El 12 de agosto, mientras decenas de miles de turistas se zambullían en las aguas turquesas de las Baleares, más de 300 personas alcanzaban las costas a bordo de 16 pateras salidas de Argelia. Al día siguiente llegaron 260 náufragos. Veinticuatro horas después, otros 80. Cuatro días más tarde, 160. Y al siguiente, casi 140. Mientras las islas baten récords de visitantes —en julio eran el primer destino de los turistas extranjeros en España— también encadenan máximos de llegadas de migrantes.
Mientras Canarias y el Estrecho se contienen, la ruta argelina se ensancha. Es imprevisible y las fuerzas de seguridad llevan semanas haciéndose preguntas: ¿Qué ocurre en la otra orilla? ¿Está Argelia enviando un mensaje? ¿Se están desviando rutas? Hoy hay más interrogantes que respuestas.
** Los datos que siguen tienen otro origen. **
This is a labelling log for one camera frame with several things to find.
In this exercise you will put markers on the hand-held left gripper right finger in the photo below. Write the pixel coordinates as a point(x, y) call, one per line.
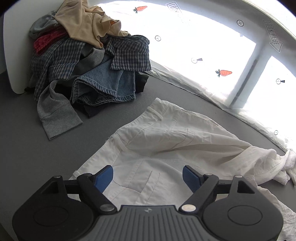
point(192, 177)

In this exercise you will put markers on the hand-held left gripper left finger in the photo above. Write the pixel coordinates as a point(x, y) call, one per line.
point(104, 177)

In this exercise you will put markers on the white pants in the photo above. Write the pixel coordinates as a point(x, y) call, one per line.
point(161, 143)

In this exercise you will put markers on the grey sweatshirt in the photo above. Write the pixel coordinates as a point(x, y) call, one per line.
point(57, 111)

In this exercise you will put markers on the white printed sheet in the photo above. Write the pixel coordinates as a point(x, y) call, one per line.
point(196, 41)

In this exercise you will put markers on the red garment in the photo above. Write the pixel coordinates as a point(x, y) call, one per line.
point(46, 40)

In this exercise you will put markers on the beige garment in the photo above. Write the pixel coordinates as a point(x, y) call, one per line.
point(85, 25)

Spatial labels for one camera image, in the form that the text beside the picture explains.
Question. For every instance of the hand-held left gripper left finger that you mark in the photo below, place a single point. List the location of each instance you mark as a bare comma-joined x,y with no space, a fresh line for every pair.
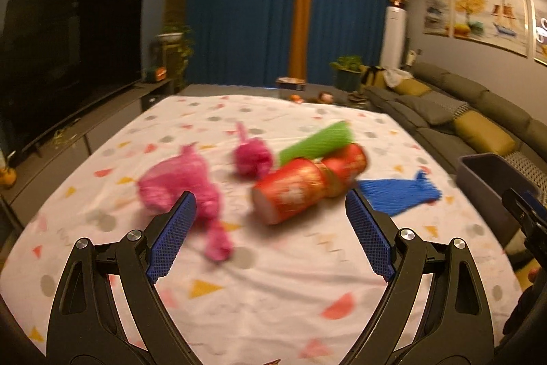
175,232

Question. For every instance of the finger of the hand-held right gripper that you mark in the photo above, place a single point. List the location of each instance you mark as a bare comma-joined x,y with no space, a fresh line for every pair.
530,200
515,204

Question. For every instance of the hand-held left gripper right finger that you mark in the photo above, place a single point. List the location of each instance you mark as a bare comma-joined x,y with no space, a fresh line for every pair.
367,232

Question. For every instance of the dark grey plastic bin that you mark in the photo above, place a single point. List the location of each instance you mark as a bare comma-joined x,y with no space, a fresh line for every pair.
478,194

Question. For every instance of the large pink plastic bag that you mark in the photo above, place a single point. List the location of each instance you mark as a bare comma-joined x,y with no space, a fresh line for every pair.
175,185

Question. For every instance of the blue foam net sleeve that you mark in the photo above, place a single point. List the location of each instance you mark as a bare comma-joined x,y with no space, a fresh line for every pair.
397,194

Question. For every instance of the red printed cylindrical container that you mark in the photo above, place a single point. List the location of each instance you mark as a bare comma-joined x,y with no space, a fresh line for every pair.
295,189
348,164

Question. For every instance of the green foam net sleeve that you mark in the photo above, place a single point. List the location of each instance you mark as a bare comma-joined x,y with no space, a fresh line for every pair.
316,142

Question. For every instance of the small pink plastic bag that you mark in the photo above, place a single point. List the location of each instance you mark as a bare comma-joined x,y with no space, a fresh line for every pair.
252,155

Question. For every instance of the person's right hand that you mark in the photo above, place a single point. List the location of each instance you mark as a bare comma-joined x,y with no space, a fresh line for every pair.
533,275

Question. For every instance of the black white patterned pillow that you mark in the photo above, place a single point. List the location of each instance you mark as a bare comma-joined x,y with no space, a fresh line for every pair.
530,166
455,105

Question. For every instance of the yellow pillow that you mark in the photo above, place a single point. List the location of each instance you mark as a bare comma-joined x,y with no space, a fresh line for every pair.
485,132
412,87

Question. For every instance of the white patterned tablecloth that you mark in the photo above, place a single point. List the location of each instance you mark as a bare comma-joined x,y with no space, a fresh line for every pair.
273,283

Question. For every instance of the grey sofa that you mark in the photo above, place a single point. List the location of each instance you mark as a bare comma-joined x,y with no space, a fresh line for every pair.
483,91

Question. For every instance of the grey pillow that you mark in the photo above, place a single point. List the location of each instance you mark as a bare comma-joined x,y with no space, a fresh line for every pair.
423,110

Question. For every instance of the brown round tray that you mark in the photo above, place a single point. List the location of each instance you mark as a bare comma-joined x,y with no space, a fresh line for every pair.
358,95

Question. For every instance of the dark grey television cabinet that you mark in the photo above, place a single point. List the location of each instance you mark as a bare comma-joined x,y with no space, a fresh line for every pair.
85,125

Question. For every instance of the small brown doll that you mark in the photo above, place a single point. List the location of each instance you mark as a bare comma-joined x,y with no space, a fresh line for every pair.
327,97

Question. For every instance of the gold ribbon tangle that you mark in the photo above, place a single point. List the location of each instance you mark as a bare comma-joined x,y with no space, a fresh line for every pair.
64,137

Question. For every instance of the small orange doll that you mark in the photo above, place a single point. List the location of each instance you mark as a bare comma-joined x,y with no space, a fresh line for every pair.
297,97

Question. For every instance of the white crumpled garment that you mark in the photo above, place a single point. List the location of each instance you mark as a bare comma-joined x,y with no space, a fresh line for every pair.
397,77

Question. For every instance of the leafy green potted plant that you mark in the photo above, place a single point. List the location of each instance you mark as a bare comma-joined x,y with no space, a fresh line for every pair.
348,70

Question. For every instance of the gold plant stand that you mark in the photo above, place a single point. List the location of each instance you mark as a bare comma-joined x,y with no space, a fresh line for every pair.
171,65

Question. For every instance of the printed flat box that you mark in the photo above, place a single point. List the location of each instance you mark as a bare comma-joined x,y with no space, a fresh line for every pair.
290,82

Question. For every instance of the purple grey framed painting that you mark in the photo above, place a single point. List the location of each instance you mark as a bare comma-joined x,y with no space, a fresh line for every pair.
539,27

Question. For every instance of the small orange ornament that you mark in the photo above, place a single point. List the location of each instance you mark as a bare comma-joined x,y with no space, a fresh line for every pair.
7,178

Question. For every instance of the small white appliance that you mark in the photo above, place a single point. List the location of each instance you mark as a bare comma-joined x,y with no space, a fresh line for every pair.
411,59

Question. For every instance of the trailing potted plant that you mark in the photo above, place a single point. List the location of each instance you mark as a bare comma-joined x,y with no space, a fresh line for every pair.
179,44

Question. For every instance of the large sailboat painting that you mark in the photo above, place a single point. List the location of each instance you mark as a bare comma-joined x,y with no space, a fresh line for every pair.
487,14

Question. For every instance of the white standing air conditioner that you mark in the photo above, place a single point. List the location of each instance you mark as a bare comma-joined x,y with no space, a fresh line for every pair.
393,35

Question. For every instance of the black flat television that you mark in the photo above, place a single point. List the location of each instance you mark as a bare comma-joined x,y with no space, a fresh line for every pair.
64,61

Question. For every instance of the small landscape painting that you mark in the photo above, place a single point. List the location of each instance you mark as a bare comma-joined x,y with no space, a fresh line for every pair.
436,11

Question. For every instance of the blue curtain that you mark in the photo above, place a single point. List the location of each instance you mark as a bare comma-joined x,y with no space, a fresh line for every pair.
354,14
243,18

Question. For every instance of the orange curtain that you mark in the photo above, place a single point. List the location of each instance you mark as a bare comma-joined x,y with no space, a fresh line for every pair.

Lo seguro es que las llegadas no paran: con los datos oficiales del pasado viernes se constata que el repunte de agosto ha disparado las cifras hasta las 4.800 personas, un 71% más que el año anterior.
Todo apunta a que el récord de 2024, con 5.800 desembarcos, se pulverizará en breve porque están por venir los meses otoñales en los que se multiplican las pateras. Y las islas siguen sin medios suficientes para atender a los recién llegados.